Task: Give the number of lines containing "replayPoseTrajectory" in this listing, with no other words.

Recorded information:

──────

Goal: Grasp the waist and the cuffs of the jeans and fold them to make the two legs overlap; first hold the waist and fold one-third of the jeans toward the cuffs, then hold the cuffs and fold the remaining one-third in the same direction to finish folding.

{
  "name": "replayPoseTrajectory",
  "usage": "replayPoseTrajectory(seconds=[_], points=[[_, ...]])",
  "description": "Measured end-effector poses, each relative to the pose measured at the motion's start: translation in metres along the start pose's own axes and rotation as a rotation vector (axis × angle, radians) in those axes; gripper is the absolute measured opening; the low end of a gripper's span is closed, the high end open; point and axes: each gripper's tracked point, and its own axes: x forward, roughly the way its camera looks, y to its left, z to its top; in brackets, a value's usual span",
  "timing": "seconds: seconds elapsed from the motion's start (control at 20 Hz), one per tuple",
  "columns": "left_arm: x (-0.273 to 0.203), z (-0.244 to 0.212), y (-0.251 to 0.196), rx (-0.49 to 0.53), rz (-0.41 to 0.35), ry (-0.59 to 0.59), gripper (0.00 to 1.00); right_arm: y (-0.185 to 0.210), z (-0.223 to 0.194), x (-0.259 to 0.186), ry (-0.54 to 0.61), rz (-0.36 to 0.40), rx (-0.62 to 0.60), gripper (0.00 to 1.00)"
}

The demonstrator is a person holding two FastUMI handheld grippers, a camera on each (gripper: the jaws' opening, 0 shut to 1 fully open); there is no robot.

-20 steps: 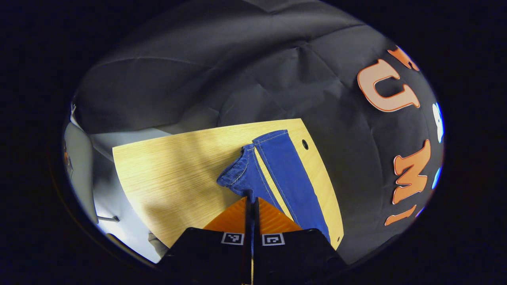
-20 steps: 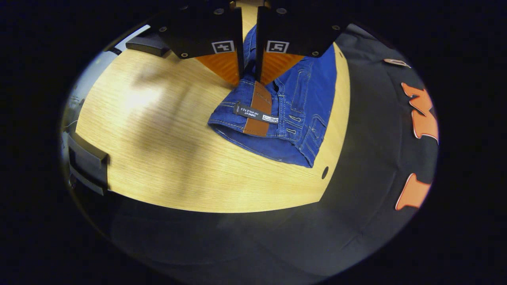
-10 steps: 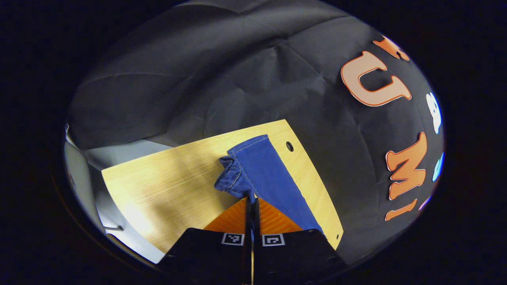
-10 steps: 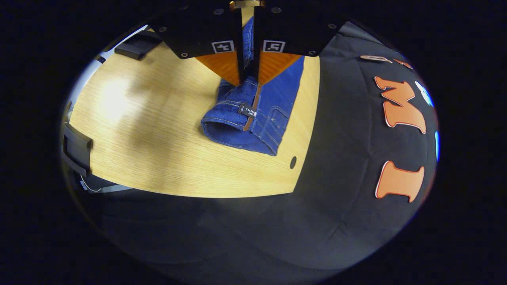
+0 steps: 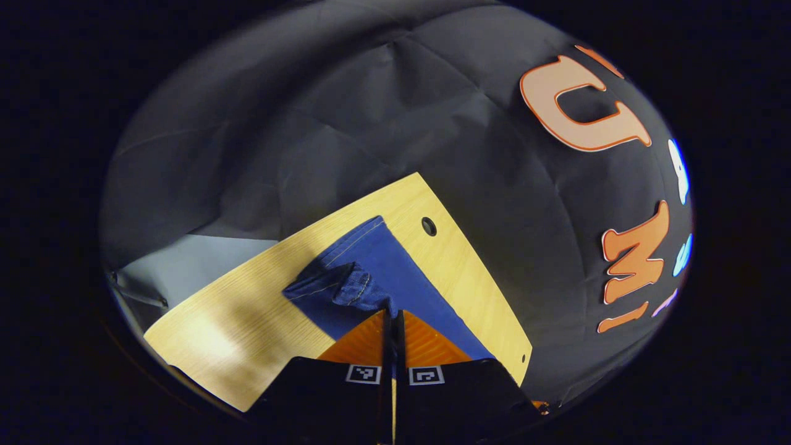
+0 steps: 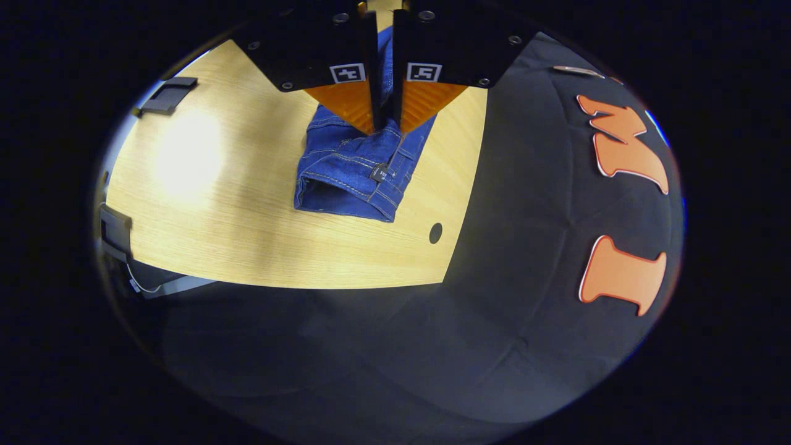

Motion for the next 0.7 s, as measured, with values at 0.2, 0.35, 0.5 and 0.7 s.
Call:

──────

Your response: 2